At this stage, tools become a critical ingredient for success and organizations must pick the right accelerator with tools that can ease the process of taking the chosen model into live deployment.

Taking a system from the cloud to the edge requires tools that can be easily installed, set up and are - without any special configuration – able to optimally convert that model to the format required for the chosen edge AI accelerator.

At this stage - where the model is quantized and compiled - AI projects can run into accuracy problems. AI models are mostly trained with 32-bit floating point format to ensure that accuracy remains high. However, when they’re deployed, that model must be quantized into the 8-bit integer format, which AI inference accelerators use to process models and also reduces the model size by approximately 4 times.

Retraining might also be required when developers must tailor their models to the specific needs of the edge AI accelerator that the model will be deployed to. These might have architectural limitations which mean that the model cannot be run without losses to performance or accuracy as they currently exist. This can be a pain point for AI initiatives and so, again, developers need to choose their tools carefully to limit or avoid the need for retraining in these areas.

The process of conversion can involve a significant amount of accuracy loss if not done carefully. From that point of view, tools that maintain that accuracy loss to a minimum are crucial to success.

Training is an ongoing process

The move from training to deployment doesn't just happen once. In fact, a well-maintained AI model will likely be retrained and redeployed continuously over its lifespan. After all, AI models learn and as they operate within a given use case, the system collects information to learn how to more precisely and more efficiently perform the required operations. If a model is working correctly, it should be able to anticipate what happens within a normal range of activity.

However, when new things occur, models must incorporate the new data. Although this is an example of a cloud-based AI algorithm, according to one study from The Bank of England, over a third of British bankers reported that their ML models struggled during the pandemic. They had never seen a shock like that before, and as a result, had not incorporated that possibility into their understanding. Those models would have had to be retrained and many such AI models must do so consistently to update their analysis capabilities and take advantage of that inherent ability to learn.

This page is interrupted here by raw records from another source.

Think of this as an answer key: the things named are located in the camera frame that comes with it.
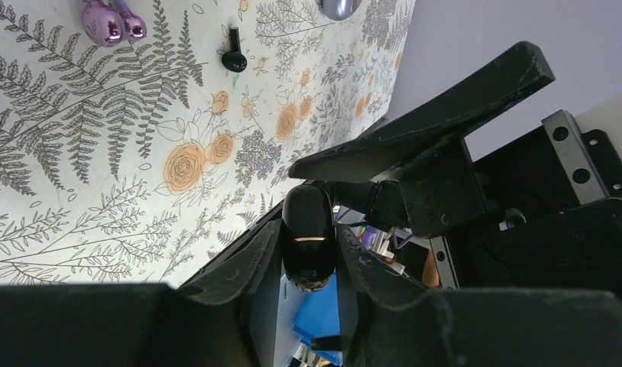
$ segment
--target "floral tablecloth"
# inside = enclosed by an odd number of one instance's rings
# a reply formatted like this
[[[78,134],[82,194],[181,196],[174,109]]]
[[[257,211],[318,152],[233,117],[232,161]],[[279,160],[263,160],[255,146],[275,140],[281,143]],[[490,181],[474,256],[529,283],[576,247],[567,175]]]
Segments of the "floral tablecloth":
[[[0,284],[177,286],[387,110],[413,0],[129,0],[100,48],[78,0],[0,0]],[[248,69],[219,56],[238,26]]]

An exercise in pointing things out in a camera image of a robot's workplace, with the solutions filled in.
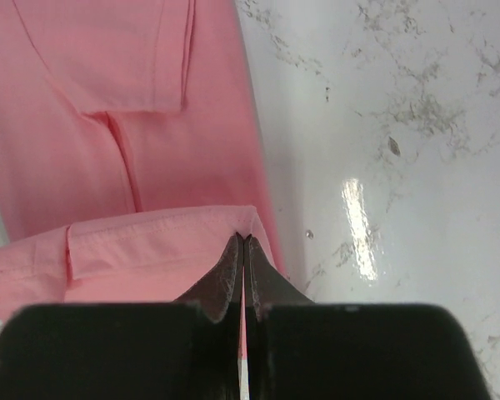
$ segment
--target dark spot
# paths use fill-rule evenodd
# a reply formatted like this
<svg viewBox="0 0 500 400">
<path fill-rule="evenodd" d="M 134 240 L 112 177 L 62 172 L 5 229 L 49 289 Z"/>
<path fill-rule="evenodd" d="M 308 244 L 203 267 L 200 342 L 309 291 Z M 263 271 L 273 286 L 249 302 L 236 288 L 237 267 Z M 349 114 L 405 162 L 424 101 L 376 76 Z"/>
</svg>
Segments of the dark spot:
<svg viewBox="0 0 500 400">
<path fill-rule="evenodd" d="M 396 140 L 394 140 L 392 137 L 389 136 L 389 142 L 387 145 L 389 146 L 389 150 L 391 150 L 392 154 L 394 154 L 397 157 L 400 157 L 400 147 L 398 146 Z"/>
</svg>

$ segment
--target white tabletop
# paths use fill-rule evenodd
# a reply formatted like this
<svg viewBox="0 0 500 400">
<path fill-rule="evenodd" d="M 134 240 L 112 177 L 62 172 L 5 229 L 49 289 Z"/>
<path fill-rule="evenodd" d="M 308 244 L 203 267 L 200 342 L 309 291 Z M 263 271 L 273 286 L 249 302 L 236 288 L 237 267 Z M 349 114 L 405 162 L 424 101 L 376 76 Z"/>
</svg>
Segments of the white tabletop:
<svg viewBox="0 0 500 400">
<path fill-rule="evenodd" d="M 443 305 L 500 399 L 500 0 L 237 8 L 293 283 Z"/>
</svg>

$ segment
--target pink towel
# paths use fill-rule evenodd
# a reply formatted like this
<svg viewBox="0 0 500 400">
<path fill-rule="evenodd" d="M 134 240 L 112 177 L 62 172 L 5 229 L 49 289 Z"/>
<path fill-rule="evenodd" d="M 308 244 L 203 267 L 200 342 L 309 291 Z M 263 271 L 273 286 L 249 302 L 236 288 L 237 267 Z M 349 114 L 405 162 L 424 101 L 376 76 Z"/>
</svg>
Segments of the pink towel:
<svg viewBox="0 0 500 400">
<path fill-rule="evenodd" d="M 255 207 L 195 207 L 75 223 L 0 248 L 0 318 L 34 303 L 168 302 L 254 235 Z"/>
<path fill-rule="evenodd" d="M 0 0 L 12 240 L 216 204 L 255 205 L 281 268 L 233 0 Z"/>
</svg>

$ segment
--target folded fabric
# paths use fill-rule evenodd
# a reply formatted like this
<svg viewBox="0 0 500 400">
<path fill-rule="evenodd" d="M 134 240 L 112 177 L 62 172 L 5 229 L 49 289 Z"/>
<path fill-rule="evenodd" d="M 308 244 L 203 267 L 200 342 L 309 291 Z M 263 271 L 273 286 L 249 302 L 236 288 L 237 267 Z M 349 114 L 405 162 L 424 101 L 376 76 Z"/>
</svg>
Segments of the folded fabric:
<svg viewBox="0 0 500 400">
<path fill-rule="evenodd" d="M 105 218 L 0 248 L 0 319 L 28 304 L 168 302 L 218 262 L 234 233 L 272 260 L 255 207 L 195 207 Z"/>
<path fill-rule="evenodd" d="M 0 0 L 11 240 L 216 204 L 255 205 L 281 265 L 233 0 Z"/>
</svg>

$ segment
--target marble table
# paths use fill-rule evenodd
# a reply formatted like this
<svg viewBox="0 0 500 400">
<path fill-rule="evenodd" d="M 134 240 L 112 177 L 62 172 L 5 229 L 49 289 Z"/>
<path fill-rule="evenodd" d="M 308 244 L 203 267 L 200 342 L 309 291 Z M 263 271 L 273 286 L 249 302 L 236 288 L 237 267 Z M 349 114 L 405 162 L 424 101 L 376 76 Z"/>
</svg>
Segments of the marble table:
<svg viewBox="0 0 500 400">
<path fill-rule="evenodd" d="M 237 8 L 292 282 L 444 306 L 500 399 L 500 0 Z"/>
</svg>

Retraining is also used to refine a model to fit a given use case. Openly available models will typically be trained with datasets like Google Open Images, which are readily available online. These can encompass a wide variety of data types and developers will often need to retrain their models to fit the specific dataset that they want their AI model to analyze. If, for example, an image recognition model has been trained but the developers want to use it within a store, it may have to be retrained to spot cans of beans or bunches of carrots.

Arriving at your AI destination

Deploying AI can be challenging and many stall on their journey, which can be filled with obstacles. However, the key to reaching the destination is to carefully select the right AI model deployment tools and accelerators. These decisions will make the difference between an effective, live AI application and one that stalls at the side of the road.